Having been in Lloyds' control since 2009, Keepmoat was later sold to Caird Capital, an investment firm started by the former heads of HBOS’s private equity operation.

Caird then merged Keepmoat with Apollo, another housebuilder, before Lloyds again took a stake in October 2012 as part of a debt-for-equity swap, two of the people said.

The auction of Keepmoat, which may fetch in the region of £500m, is being overseen by investment bankers at JP Morgan.

A number of other housebuilders which had been in the bank's possession have since been sold or floated on the stock market, although one, Avant, which was previously known as Gladedale, is also in the process of being sold.

Many have since been restructured or sold, including Countryside Properties, McCarthy & Stone and Cala Homes.

Cala, also headquartered in Scotland, was bought by a joint venture between Legal & General, the insurer, and Patron Capital, the private equity group, in a £210m deal.
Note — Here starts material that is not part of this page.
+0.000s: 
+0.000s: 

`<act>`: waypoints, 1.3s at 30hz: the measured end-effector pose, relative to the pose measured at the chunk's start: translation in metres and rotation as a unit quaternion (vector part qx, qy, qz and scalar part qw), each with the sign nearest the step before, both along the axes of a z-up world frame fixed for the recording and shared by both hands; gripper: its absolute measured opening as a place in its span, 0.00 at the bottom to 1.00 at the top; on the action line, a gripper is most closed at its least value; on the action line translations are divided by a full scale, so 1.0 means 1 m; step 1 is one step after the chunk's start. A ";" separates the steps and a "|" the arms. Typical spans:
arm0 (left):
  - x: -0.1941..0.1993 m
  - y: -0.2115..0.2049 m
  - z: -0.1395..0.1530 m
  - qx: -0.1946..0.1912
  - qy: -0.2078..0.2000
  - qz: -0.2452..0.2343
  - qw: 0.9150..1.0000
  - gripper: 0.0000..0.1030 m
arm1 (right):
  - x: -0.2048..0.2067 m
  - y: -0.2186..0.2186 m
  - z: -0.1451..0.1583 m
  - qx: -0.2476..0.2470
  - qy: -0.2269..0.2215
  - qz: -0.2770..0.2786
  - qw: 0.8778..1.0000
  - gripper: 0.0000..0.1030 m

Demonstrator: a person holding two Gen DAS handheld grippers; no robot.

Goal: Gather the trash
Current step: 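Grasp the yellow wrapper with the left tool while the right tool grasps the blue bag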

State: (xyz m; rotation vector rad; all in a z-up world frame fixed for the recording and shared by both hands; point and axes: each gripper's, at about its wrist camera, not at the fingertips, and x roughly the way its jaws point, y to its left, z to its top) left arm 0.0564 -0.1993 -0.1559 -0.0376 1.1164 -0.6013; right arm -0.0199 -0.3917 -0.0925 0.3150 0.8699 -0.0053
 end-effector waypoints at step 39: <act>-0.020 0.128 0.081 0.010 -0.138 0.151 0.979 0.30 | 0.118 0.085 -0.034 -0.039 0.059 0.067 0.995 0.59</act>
Countryside sold a large stake to Oaktree Capital, another investment firm, in February last year, while Crest Nicholson, a larger rival, floated on the London stock exchange.

The flurry of sales involving housebuilding groups backed by Lloyds underlines the extent to which HBOS became embroiled in excessive lending to the sector during the boom which preceded the financial crisis, a trend criticised in a report last year by the Parliamentary Commission on Banking Standards.